01 - 1 cup canned pumpkin purée (ensure it's not pumpkin pie filling)
02 - 3 cups fresh baby spinach, roughly chopped
03 - 1 small yellow onion, finely diced
04 - 2 cloves garlic, minced

→ Grains & Pasta

05 - 1 1/2 cups orzo pasta, uncooked

→ Dairy

06 - 1/2 cup freshly grated Parmesan cheese, plus extra for serving
07 - 2 tablespoons unsalted butter

→ Liquids

08 - 3 cups low-sodium vegetable broth
09 - 1/2 cup whole milk

→ Seasonings

10 - 1/2 teaspoon dried thyme
11 - 1/4 teaspoon ground nutmeg
12 - Salt, to taste
13 - Freshly ground black pepper, to taste

→ Optional Garnish

14 - Chopped fresh parsley

# Directions:

01 - In a large, deep skillet or Dutch oven, melt the butter over medium heat.
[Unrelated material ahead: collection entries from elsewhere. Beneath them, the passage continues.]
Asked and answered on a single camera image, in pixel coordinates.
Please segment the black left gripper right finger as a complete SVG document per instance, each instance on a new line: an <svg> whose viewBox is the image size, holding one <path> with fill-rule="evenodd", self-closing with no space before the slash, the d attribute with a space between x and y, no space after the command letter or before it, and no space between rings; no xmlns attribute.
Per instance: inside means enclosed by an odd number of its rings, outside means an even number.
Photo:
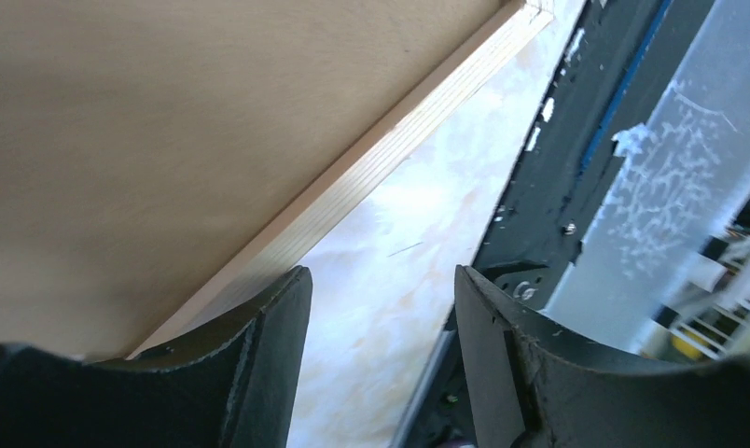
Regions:
<svg viewBox="0 0 750 448"><path fill-rule="evenodd" d="M455 271L479 447L750 447L750 354L701 364L597 343Z"/></svg>

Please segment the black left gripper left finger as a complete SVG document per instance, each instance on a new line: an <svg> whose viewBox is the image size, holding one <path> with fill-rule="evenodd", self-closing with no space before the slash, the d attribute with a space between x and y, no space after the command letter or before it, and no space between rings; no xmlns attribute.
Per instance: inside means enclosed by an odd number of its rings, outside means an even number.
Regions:
<svg viewBox="0 0 750 448"><path fill-rule="evenodd" d="M0 343L0 447L283 447L312 294L295 267L130 360Z"/></svg>

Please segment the light wooden picture frame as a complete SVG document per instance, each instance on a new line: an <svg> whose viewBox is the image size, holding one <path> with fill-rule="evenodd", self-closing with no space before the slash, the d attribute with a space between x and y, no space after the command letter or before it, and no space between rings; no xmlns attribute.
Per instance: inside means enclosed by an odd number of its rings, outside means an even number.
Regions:
<svg viewBox="0 0 750 448"><path fill-rule="evenodd" d="M286 273L554 19L509 1L287 205L132 354L222 315Z"/></svg>

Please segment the brown backing board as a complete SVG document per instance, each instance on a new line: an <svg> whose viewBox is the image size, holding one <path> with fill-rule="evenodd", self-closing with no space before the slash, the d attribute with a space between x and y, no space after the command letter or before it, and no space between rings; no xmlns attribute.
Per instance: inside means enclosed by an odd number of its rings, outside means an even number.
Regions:
<svg viewBox="0 0 750 448"><path fill-rule="evenodd" d="M135 348L496 1L0 1L0 342Z"/></svg>

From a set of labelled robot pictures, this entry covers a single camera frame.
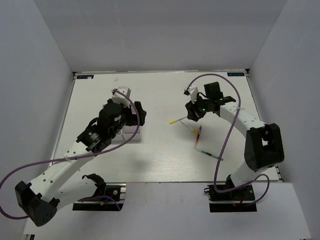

Add the diced onion and sauté for 3 minutes until softened. Stir in the minced garlic and cook for 1 minute until fragrant.
02 - Add the uncooked orzo to the skillet and toast for 2 minutes, stirring frequently to prevent sticking.
03 - Pour in the vegetable broth and milk. Stir in the pumpkin purée, dried thyme, nutmeg, salt, and black pepper. Stir everything thoroughly to combine.
04 - Bring the mixture to a gentle simmer. Cook uncovered for 10–12 minutes, stirring often. The orzo should be tender and most of the liquid should be absorbed.
05 - Gently stir in the chopped spinach and grated Parmesan cheese. Continue cooking for 2–3 minutes, until the spinach has wilted and the dish has a creamy consistency.
06 - Taste the orzo and adjust seasoning with additional salt and pepper if needed. Serve immediately, optionally garnished with extra Parmesan cheese and fresh parsley.

# Expert Advice:

01 -
  • Ready in just 35 minutes from start to finish
  • Uses mostly pantry staples you likely already have
  • One pot means minimal cleanup
  • Perfect balance of creamy comfort and nutritional value
  • Versatile enough for a weeknight dinner or casual entertaining
02 -
  • Excellent source of vitamin A from the pumpkin
  • Contains iron from the spinach and protein from the cheese
  • Comes together in one pot for easy cleanup
  • Can be adapted for various dietary needs with simple swaps
  • Makes excellent leftovers as flavors continue to develop
03 -
  • Toast the orzo thoroughly for the best nutty flavor development, but watch carefully to prevent burning. The color should be golden, not brown.
  • When adding the pumpkin purée, whisk it into a small amount of the broth first to create a smooth mixture before adding to the pot.
  • Let the dish rest off heat for 2 minutes before serving to allow the sauce to set to the perfect consistency.